More than 100 uniformed officers, special police groups, dogs and various indigenous organizations are searching for the children. They are Lesly Mucutuy, 13 years old; Soleiny Mucutuy, 9; Tien Noriel Ronoque Mucutuy, 4, and Cristin Neriman Ranoque Mucutuy, 11 months.
“Our countrymen found the plane and they will find the children, but they need rest and relief,” says María Fátima, a member of the Huitoto indigenous ethnic group. The operation is articulated and takes into account indigenous sensibilities. The main one: “ask the jungle for permission” before entering.
They fell into difficult territory, with heavy rains and dense jungle. It is an area with the presence of dissidents from the extinct FARC. However, the authorities have ruled out that this armed group could have the missing minors in their possession.
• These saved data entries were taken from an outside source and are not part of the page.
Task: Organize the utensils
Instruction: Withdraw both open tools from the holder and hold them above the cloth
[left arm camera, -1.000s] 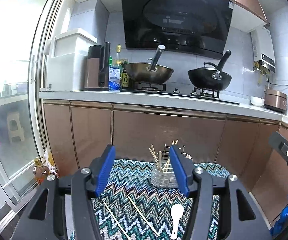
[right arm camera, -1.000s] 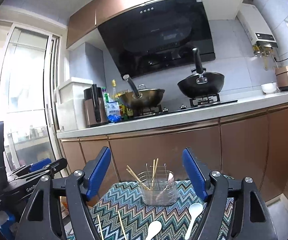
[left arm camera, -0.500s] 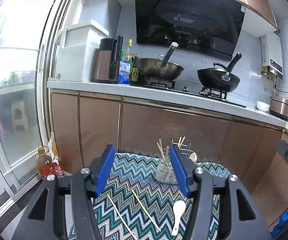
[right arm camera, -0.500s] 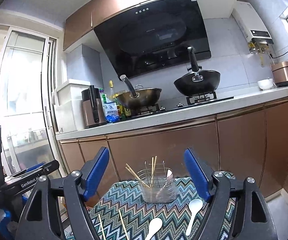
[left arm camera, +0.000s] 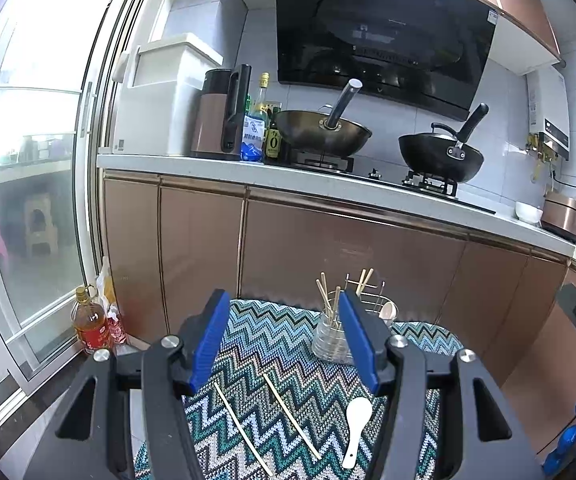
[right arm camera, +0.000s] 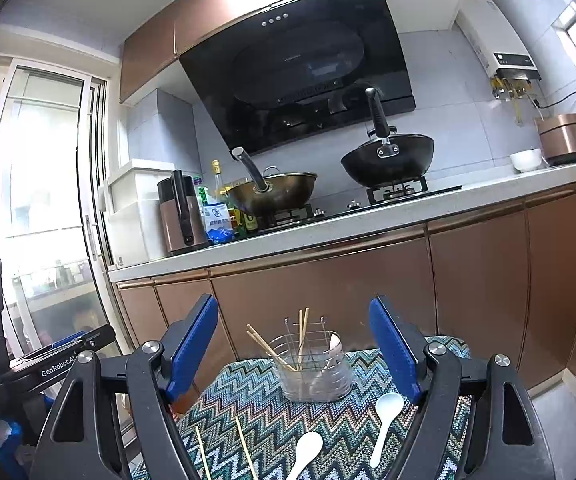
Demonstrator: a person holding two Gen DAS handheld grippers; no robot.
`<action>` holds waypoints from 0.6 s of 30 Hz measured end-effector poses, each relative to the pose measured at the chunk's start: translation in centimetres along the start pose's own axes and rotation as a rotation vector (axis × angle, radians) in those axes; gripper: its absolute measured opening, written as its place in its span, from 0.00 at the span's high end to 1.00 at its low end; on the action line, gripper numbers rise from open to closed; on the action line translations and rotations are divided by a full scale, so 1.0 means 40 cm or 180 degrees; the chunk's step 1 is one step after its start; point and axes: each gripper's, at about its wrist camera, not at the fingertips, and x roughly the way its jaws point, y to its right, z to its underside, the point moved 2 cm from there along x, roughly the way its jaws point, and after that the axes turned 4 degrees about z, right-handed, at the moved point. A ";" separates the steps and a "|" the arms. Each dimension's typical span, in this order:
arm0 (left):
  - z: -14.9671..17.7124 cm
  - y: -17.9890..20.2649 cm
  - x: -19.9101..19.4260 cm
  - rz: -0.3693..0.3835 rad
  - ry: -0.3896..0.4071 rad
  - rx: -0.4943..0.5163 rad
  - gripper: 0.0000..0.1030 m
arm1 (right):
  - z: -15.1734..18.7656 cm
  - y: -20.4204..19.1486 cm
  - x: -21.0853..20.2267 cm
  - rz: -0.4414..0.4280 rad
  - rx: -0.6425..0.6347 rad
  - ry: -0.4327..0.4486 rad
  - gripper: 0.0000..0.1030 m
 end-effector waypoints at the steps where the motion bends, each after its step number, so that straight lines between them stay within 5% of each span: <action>1: 0.001 -0.001 0.002 -0.0002 -0.0008 -0.0003 0.47 | 0.001 -0.001 0.001 -0.0002 -0.0005 -0.0011 0.25; 18: 0.020 -0.053 0.033 -0.0160 -0.0077 -0.0160 0.47 | 0.034 -0.014 0.045 -0.0023 -0.0035 -0.0149 0.25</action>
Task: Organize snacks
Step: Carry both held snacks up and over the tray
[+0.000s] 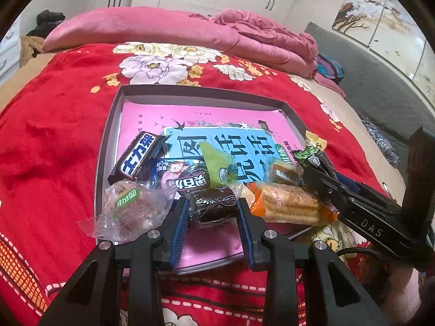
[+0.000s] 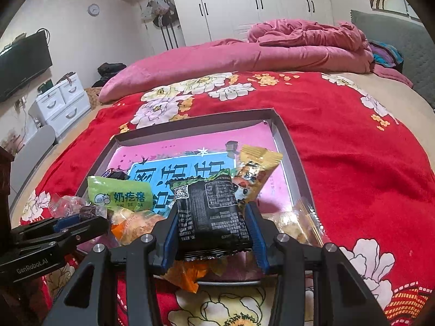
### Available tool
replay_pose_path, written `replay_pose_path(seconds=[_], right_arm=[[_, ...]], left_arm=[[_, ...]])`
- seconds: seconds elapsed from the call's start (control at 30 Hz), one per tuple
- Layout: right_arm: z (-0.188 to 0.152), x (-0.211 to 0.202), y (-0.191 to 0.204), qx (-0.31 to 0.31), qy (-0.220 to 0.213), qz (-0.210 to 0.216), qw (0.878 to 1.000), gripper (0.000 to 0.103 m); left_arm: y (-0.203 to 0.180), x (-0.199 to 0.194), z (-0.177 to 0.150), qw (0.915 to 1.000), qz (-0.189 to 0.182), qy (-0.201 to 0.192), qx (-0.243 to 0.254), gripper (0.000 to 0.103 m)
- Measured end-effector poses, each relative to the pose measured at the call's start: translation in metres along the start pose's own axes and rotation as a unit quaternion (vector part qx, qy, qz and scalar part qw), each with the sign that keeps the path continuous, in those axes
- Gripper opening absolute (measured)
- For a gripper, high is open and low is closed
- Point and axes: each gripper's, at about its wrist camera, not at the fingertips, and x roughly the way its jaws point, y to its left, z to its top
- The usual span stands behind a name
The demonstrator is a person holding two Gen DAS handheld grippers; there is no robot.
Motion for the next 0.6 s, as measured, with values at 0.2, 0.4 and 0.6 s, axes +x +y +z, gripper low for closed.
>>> replay_pose_path(seconds=[0.2,0.4,0.6], right_arm=[[0.000,-0.003,-0.004,0.002,-0.006,-0.019,1.000,0.046],[-0.002,-0.018,-0.014,0.019,-0.019,-0.030,0.999,0.046],[-0.003,-0.024,-0.022,0.034,-0.018,-0.032,0.999,0.046]], left_arm=[[-0.002,0.000,0.000,1.0000,0.002,-0.002,0.007,0.036],[-0.002,0.001,0.000,1.0000,0.001,-0.002,0.005,0.036],[-0.002,0.001,0.000,1.0000,0.000,-0.001,0.006,0.036]])
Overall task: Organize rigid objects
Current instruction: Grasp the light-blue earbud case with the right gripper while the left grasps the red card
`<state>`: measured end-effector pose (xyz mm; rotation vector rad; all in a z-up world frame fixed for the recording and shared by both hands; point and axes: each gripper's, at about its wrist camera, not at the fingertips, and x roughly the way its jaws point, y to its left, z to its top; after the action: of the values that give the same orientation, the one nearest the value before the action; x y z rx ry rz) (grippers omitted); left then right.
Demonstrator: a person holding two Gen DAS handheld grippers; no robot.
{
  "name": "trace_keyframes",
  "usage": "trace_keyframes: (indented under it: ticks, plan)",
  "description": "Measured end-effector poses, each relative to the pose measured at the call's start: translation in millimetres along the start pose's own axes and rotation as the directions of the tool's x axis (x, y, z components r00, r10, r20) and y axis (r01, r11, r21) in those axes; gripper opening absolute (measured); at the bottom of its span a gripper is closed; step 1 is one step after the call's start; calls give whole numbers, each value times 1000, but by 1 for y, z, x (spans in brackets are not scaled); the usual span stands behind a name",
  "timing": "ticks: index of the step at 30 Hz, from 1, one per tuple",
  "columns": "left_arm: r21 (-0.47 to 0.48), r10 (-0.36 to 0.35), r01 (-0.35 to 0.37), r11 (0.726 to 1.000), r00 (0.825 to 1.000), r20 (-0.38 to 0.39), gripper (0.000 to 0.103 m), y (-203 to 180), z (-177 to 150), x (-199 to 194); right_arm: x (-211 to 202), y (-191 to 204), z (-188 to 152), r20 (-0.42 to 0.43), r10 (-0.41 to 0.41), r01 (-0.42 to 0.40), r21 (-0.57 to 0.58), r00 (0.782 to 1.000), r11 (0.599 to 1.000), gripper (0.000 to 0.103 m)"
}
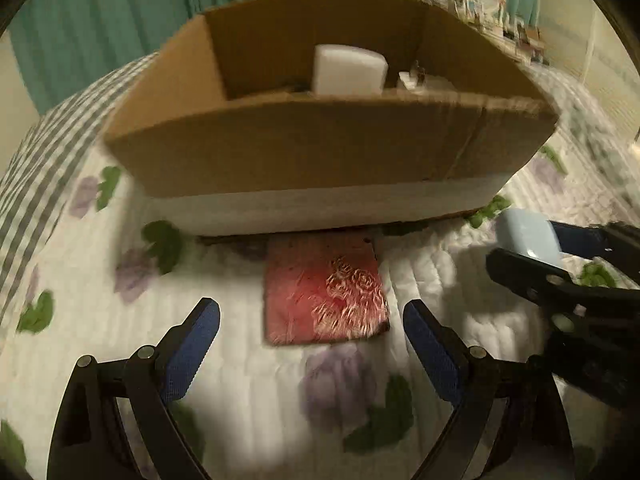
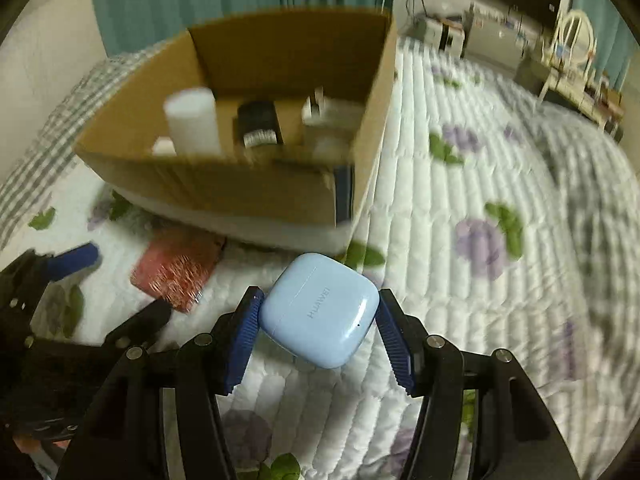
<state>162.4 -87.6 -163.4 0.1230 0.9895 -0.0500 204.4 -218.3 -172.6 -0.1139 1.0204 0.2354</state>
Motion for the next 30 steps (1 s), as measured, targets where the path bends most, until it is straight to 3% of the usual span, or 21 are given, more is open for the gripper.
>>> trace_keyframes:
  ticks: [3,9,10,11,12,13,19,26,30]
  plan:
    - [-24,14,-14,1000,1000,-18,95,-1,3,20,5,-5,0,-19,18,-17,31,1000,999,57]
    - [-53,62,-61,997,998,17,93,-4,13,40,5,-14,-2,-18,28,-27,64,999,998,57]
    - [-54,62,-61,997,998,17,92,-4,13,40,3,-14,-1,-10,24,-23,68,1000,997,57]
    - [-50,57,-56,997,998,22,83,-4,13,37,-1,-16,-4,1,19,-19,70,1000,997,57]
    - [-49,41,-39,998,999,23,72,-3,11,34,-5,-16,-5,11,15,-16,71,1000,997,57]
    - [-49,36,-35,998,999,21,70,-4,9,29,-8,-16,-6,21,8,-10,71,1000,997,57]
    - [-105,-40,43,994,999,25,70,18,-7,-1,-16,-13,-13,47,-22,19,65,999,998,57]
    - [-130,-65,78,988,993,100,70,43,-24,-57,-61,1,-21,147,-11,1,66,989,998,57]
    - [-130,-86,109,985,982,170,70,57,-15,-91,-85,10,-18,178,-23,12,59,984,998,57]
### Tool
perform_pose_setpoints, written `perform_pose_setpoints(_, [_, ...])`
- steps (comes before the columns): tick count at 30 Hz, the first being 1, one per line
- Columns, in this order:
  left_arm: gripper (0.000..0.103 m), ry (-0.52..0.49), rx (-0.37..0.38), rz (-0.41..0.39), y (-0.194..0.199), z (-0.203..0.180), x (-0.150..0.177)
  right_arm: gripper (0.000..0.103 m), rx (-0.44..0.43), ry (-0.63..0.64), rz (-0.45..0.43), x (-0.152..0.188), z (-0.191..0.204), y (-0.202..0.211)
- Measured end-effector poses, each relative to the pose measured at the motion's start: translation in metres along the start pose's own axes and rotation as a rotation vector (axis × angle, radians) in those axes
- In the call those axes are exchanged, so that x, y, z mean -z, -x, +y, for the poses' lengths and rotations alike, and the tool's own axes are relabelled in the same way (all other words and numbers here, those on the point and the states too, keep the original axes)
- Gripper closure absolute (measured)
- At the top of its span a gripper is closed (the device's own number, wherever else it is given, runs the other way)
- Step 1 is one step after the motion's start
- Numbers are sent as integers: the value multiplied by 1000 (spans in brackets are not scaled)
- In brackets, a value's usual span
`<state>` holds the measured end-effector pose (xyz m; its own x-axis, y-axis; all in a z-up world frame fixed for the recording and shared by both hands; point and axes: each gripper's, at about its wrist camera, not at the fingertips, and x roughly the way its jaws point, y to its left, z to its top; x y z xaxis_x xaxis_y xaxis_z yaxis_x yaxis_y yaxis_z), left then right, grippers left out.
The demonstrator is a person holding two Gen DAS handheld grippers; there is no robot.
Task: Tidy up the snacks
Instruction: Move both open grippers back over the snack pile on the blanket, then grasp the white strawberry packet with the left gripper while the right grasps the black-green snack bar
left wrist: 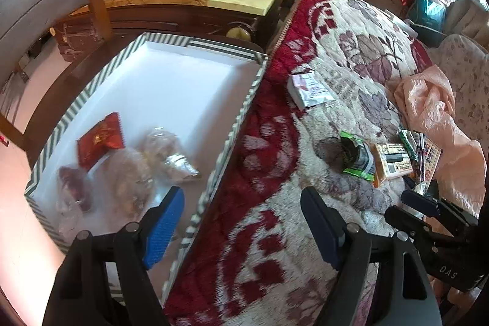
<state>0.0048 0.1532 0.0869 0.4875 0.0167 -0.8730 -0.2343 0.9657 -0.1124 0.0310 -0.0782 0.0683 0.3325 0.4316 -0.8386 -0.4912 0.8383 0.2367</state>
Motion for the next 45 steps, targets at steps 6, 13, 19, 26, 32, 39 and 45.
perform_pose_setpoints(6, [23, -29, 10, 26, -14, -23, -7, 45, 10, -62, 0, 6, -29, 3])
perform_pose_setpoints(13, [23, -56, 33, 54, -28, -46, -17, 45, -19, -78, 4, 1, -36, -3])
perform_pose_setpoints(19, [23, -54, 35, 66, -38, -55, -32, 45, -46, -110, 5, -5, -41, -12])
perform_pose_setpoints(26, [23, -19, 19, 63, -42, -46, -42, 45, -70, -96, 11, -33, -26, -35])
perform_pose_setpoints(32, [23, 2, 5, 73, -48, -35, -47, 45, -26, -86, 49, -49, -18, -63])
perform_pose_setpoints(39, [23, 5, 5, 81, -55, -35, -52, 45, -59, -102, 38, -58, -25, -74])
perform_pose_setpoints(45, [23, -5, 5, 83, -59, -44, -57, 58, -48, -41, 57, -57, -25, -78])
The indigenous communities of the area are directly involved in the search for the children, as is the stepfather of the two eldest disappeared and the father of the two minors. Knowing the terrain well, they help Army troops in their search tasks.
In addition, the teams try to find ways to tell them to stop moving, to seek shelter near the water and wait there to be rescued. For example, they dispersed flyers in the search area with that message written in Spanish and in Huitoto, their mother tongue. They also played the voice of María Fátima with loudspeakers.
The children came from Puerto Sábalo, near Araracuara, from where the plane left for San José del Guaviare where they were to meet their father. That area is also in a dense jungle, so they know the terrain conditions well. There lies the hope of his grandmother and of an entire country. Either because of the goblins or because of his survival instinct.